Implementing a Poor Man’s Lakehouse in Azure

TLDR

A simple script that load some data from Azure Storage into a disk cache, run complex Queries using DuckDB and save the results into a destination Bucket using a cheap Azure ML Notebook, The resulting bucket can be consumed in Synapse serverless/ PowerBI/ Notebook etc

Introduction

Last year, Azure Synapse team published an excellent article on how to build a lakehouse architecture using Azure synapse, what I really liked is this diagram, it is very simple and to the point.

Notice, I am more interested in the overall Azure ecosystem, so it is vendor neutral.

In practical term, Lakehouse here means the storage system with an open Table Format, now if you ask three different people about this diagram, probably they will give you 4 different answers.

  • An Old school Dedicated pool professional will argue this is an over complicated system, and all you need is Source system —> Data integration tool —> Dedicated Pool
  • As I have a soft spot for Serverless, ideally, I would say, add Write capabilities to Serverless and call it a day
  • A Snowflake or Databricks Person will argue, One Engine should do everything; prepare and serve.
  • My colleague who is an Azure data engineer will say the whole thing does not make any sense, ADF and SQL Server is all you need 🙂

What if you don’t have big Data ?

The Previous Diagram assume a big data workload, as Spark has a massive overhead in compute usage and cost and does not make much sense for a smaller data.

 What if you have a smaller data size, can we keep this overall architecture and keep the lower cost, maybe we can, I will argue, it maybe even be useful very soon 🙂

Why you are keeping the serverless Pool

 I think it maybe the obvious question, DuckDB is an awesome Execution Engine, but it is not a client server DB, you can’t have a SQL Endpoint that you just use to run Queries from PowerBI etc.

There are projects to do that but it is not ready yet, and even if you find some hacks, trying to implement governance and access controls will be non-trivial.

Obviously you can use Azure ML notebook just to do exploratory analysis, but that’s not something that make sense for Business intelligence People 🙂

PowerBI

The theory is because the data is prepared and cleaned at the Storage level, PowerBI can just import the Parquet files, a SQL Endpoint is not strictly needed

Ok sweet, so where do you run this Duck thing?

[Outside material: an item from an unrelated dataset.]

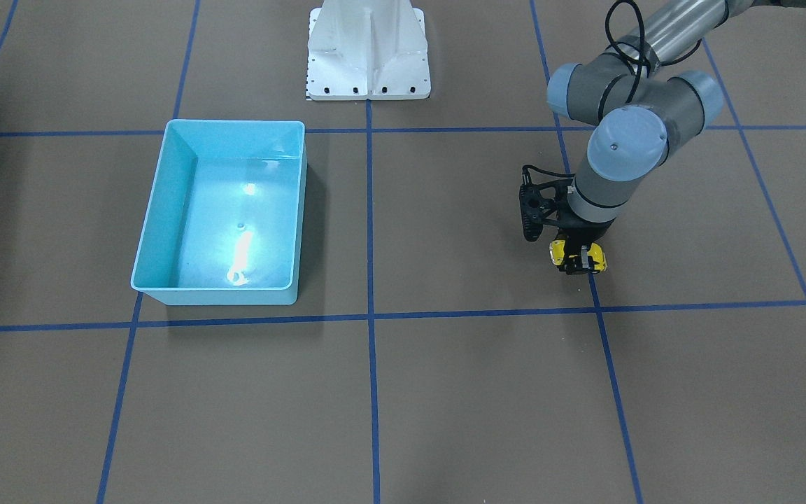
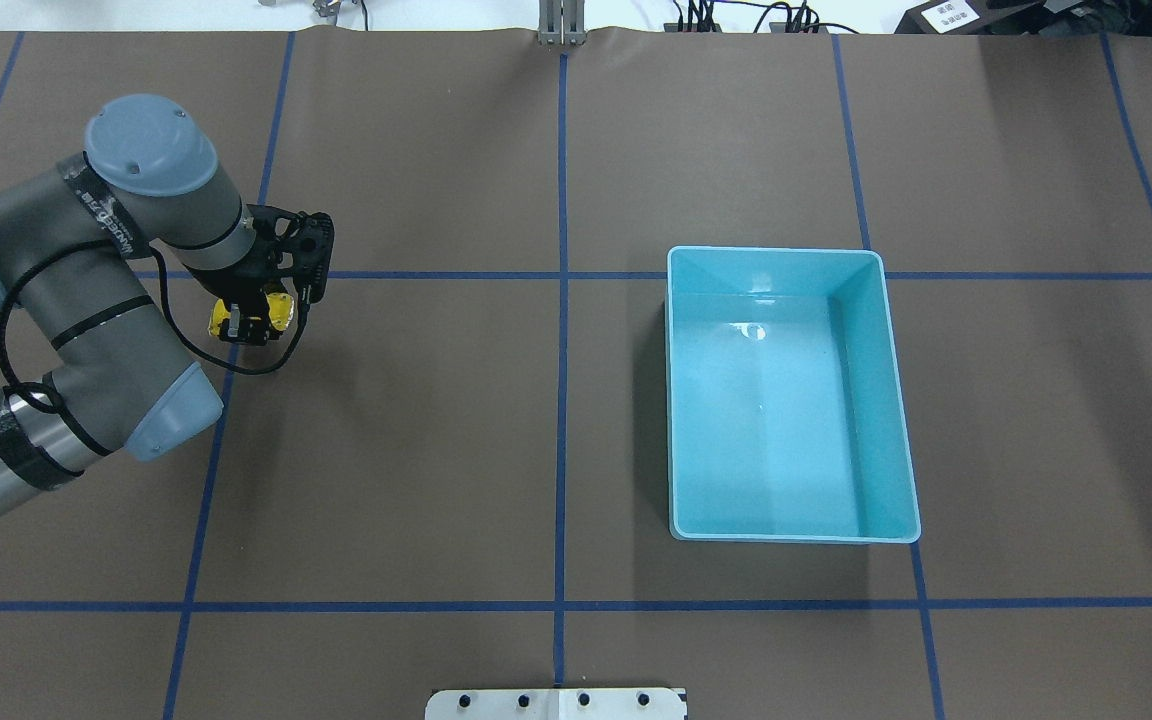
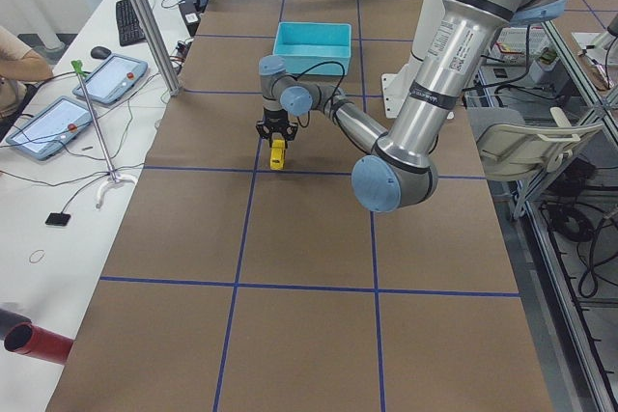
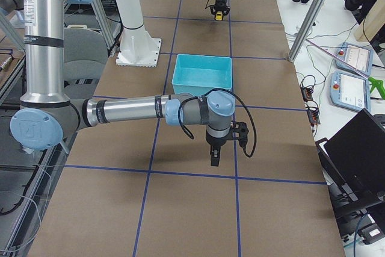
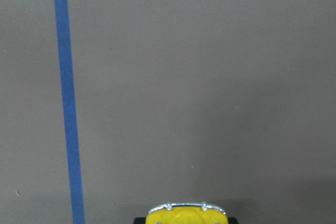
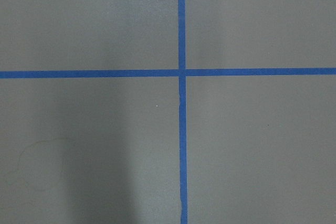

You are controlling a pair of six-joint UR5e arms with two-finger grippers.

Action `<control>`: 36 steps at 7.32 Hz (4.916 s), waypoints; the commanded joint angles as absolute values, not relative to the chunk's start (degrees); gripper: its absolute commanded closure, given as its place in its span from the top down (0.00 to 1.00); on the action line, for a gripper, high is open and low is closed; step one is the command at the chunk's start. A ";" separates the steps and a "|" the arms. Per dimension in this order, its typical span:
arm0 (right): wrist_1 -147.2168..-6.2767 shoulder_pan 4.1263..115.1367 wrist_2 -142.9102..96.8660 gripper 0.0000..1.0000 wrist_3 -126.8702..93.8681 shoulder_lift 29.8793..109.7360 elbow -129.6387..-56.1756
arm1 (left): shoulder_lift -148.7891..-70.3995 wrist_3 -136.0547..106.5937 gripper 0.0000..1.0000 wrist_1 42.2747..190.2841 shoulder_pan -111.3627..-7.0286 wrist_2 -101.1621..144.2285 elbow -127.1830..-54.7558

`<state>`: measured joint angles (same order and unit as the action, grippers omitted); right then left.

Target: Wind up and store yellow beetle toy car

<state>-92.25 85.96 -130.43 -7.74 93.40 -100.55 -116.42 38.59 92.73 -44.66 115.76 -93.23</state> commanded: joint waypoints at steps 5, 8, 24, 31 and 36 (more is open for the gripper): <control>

Honestly that was the hardest Part, using synapse Compute fail the purpose as it is designed for Spark, the minimum is three VM, turn out Azure has an Amazing machine learning service, that we can just use for data engineering, you can run VM as low as 1 Core (8 cents/hour), auto shutdown is available, so you pay only for what you use, and you can schedule jobs, yes it is supposed to be for ML but it does work just fine for Data engineering Jobs.

Show me an Example

The Pipeline is very simple

-Read Data from Azure Storage bucket

-Run Some Complex Queries (22 Queries)

-Save the results in a Bucket

The Compute used is an Azure ML VM that cost 14 cents/Hour, the Raw Data is around 3 GB, main table 60 million rows, the overall pipeline took 2 minutes and 37 second, I think this is the most cost-effective way to run this workload on Azure. ( synapse serverless would have being perfect with the pay by scan model  but  write capabilities is rudimentary, basically you can’t overwrite a folder, but that may change anytime)

And The results

I Appreciate TPCH is not a benchmark for heavy write, but I used something easily accessible, and I can compare to other systems.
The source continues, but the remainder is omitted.